→ Data extracts:
========
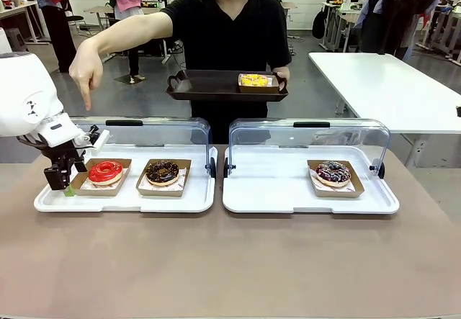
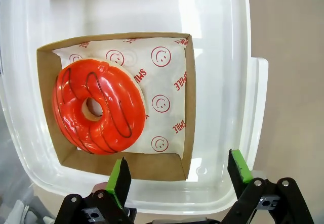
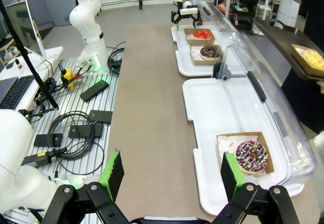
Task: Provide the desired donut to the person.
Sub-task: Pick up and lift the Paper togo box containing the Donut pointed at by the person.
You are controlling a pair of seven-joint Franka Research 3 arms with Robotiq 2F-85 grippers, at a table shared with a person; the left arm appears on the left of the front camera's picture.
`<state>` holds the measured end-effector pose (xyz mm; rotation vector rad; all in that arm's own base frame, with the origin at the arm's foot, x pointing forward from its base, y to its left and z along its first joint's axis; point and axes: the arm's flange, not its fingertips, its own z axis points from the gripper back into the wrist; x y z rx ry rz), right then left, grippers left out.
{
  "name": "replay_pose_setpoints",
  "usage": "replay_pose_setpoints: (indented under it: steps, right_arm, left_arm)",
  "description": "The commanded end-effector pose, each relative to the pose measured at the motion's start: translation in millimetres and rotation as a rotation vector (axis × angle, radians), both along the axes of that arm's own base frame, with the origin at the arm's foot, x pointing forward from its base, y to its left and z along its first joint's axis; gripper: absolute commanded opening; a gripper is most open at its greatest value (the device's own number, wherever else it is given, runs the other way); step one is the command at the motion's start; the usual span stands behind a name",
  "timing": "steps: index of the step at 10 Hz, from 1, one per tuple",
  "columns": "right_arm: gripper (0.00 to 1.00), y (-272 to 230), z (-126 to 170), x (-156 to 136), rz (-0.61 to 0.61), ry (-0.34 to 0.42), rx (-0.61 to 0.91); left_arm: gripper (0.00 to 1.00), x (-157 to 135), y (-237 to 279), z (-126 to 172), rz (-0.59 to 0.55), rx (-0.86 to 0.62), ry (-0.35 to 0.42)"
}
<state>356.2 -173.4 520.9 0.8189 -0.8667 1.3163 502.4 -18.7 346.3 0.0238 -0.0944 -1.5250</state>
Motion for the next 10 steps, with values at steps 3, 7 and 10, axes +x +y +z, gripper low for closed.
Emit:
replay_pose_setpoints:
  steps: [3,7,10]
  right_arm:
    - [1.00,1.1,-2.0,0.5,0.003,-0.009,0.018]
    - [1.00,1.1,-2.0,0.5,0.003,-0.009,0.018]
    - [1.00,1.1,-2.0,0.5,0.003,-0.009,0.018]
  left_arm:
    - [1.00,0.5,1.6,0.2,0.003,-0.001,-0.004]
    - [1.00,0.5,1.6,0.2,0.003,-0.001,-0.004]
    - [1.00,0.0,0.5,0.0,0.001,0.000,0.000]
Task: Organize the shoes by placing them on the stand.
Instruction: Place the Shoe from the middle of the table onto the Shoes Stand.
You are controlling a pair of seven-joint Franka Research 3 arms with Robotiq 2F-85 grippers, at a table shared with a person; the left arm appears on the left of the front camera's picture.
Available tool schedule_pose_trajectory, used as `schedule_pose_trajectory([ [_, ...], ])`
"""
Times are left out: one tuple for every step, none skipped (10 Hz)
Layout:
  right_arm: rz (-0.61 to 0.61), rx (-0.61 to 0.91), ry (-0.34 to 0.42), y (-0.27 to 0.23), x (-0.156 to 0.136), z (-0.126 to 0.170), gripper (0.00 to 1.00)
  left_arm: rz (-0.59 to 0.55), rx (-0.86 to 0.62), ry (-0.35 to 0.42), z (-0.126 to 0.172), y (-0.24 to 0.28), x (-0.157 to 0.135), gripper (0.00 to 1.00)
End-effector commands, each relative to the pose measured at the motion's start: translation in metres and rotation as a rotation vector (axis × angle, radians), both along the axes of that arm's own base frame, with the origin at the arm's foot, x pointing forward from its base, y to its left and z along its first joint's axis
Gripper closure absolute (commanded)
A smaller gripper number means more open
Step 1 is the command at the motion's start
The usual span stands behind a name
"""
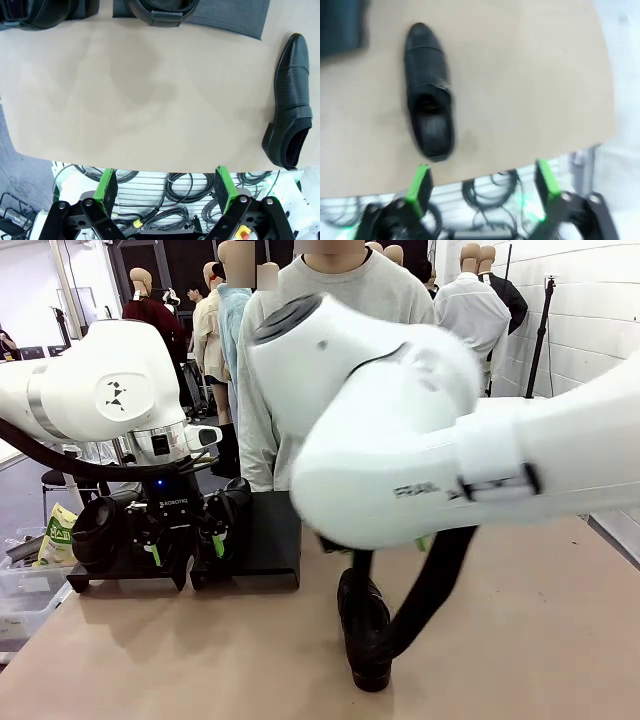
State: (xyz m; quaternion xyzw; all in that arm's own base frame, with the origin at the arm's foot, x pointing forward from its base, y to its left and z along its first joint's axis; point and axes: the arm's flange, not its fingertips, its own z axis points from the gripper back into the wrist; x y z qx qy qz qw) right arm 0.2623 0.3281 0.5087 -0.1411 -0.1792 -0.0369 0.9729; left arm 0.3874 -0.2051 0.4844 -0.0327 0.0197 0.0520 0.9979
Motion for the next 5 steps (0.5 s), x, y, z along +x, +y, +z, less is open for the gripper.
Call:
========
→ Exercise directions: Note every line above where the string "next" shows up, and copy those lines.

→ Response to the exercise:
Motion for the next 10 steps, with values at steps 3, 7 and 10, axes +x +y +z, gripper low for closed.
Motion for the next 5 steps (0.5 s), x, y, z along +x, +y, +z, less is open for the gripper.

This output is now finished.